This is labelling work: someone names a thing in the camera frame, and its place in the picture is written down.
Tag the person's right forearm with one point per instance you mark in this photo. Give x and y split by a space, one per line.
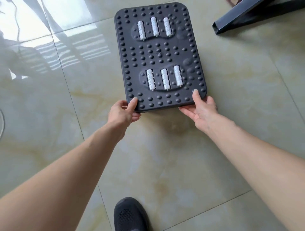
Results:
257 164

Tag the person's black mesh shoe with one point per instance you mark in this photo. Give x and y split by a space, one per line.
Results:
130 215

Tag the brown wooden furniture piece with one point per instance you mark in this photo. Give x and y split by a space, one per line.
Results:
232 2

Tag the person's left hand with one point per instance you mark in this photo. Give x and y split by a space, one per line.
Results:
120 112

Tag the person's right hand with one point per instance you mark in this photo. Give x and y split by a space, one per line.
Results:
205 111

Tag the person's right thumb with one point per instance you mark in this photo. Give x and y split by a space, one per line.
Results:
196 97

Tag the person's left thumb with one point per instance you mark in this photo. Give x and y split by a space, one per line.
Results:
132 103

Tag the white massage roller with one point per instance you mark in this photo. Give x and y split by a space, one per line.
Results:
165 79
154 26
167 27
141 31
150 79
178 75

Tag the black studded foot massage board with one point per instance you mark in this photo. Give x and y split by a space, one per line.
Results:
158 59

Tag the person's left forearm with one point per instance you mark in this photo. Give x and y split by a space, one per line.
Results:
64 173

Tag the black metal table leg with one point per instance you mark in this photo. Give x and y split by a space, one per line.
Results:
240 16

*WORK TASK*. In the listing above, find the line that contains "Tag the brown". Write it out exactly, along with each line after it up to and including the last.

*ANSWER SECTION*.
Tag the brown wooden furniture piece with one point per instance you mark in this photo. Give x and y split by a space, one per line.
Results:
232 2

Tag the person's left hand with one point per instance you mark in this photo. Give x and y split by a space, one per line.
Results:
120 112

Tag the person's right hand with one point per instance you mark in this photo. Give x and y split by a space, one per line.
Results:
205 111

Tag the person's right thumb with one point per instance you mark in this photo. Give x and y split by a space, one per line.
Results:
196 97

Tag the person's left thumb with one point per instance you mark in this photo. Give x and y split by a space, one per line.
Results:
132 103

Tag the white massage roller with one point per instance you mark in this photo. Give x and y split by a space, one per line.
Results:
165 79
154 26
167 27
141 31
150 79
178 75

Tag the black studded foot massage board with one point per instance you mark in this photo. Give x and y split by a space, one per line.
Results:
158 59

Tag the person's left forearm with one point per instance you mark in this photo. Give x and y split by a space, one per line.
Results:
64 173

Tag the black metal table leg with one point per instance you mark in this photo. Give x and y split by a space, one per line.
Results:
240 16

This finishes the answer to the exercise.